Special Bulletin: Fear of Litigation Was Insufficient Basis for City to Discriminate Against White Public Safety Employees on Results of Promotion Tests by Refusing to Certify Their Test Results.
Ricci v. De Stefano, Nos. 07-1428; 08-328 (2009).
http://www.law.cornell.edu/supct/html/07-1428.ZS.html
http://laws.lp.findlaw.com/us/000/07-1428.html
A city threw out the results of objective examinations to identify those firefighters best qualified for promotion to lieutenant and captain positions when the results showed that white candidates had outperformed minority candidates. White and Hispanic firefighters who passed the exams but were denied a chance at promotions by the city’s refusal to certify the test results sued the city and its officials, alleging that discarding the test results discriminated against them based on their race in violation of Title VII of the Civil Rights Act of 1964.

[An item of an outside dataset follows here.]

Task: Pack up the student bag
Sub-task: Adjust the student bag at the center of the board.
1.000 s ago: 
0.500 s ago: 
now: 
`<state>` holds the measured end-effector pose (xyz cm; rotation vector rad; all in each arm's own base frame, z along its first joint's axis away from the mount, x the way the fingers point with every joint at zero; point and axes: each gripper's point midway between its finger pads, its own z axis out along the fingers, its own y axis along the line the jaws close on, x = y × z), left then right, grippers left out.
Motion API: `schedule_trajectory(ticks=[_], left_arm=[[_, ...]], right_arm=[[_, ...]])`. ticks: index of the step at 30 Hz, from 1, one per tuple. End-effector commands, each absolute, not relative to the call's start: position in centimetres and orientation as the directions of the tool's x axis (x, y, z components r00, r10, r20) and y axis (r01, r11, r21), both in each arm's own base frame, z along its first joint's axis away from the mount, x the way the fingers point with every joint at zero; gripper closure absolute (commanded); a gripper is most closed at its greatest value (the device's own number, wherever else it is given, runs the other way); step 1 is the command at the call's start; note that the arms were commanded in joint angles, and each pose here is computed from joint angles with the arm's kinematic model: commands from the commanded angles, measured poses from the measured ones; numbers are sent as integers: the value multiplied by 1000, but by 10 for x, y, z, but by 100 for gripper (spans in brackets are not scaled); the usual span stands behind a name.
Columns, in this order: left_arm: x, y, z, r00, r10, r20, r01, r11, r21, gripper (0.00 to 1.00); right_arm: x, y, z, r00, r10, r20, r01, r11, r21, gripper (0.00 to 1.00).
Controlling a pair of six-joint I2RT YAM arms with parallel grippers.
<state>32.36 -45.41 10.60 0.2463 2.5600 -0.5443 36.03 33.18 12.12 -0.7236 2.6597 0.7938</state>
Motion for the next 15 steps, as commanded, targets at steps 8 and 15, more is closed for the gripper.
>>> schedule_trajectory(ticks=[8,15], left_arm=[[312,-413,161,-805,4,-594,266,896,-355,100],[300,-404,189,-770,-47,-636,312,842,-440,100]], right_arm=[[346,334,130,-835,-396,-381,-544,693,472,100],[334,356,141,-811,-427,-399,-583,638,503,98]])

In a 5-4 decision and an opinion written by Justice Kennedy the United States Supreme Court ruled that the city’s action in discarding the test results violated Title VII. Under Title VII, before an employer can engage in intentional discrimination for the asserted purpose of avoiding or remedying an unintentional, disparate impact on minorities, the employer must have a “strong basis in evidence” to believe it will be subject to disparate-impact liability if it fails to take the race-conscious, discriminatory action. All the evidence demonstrated that the city rejected the test results because the higher scoring candidates were white. Without some other justification, this express, race-based decision making was prohibited by Title VII. Merely because the city faced possible litigation if it had certified the test results did not satisfy the “strong basis in evidence” standard. A mere showing of a significant statistical disparity and nothing more was not a “strong basis in evidence” that the city would have been liable under Title VII had it certified the test results. The Court said that fear of litigation alone cannot justify the city’s reliance on race to the detriment of individuals who pass examinations and qualify for promotions. Discarding the test results in this case was impermissible discrimination under Title VII. The plaintiffs were entitled to summary judgment on their disparate-treatment claim.
Justices Ginsburg, Stevens, Souter and Breyer dissented.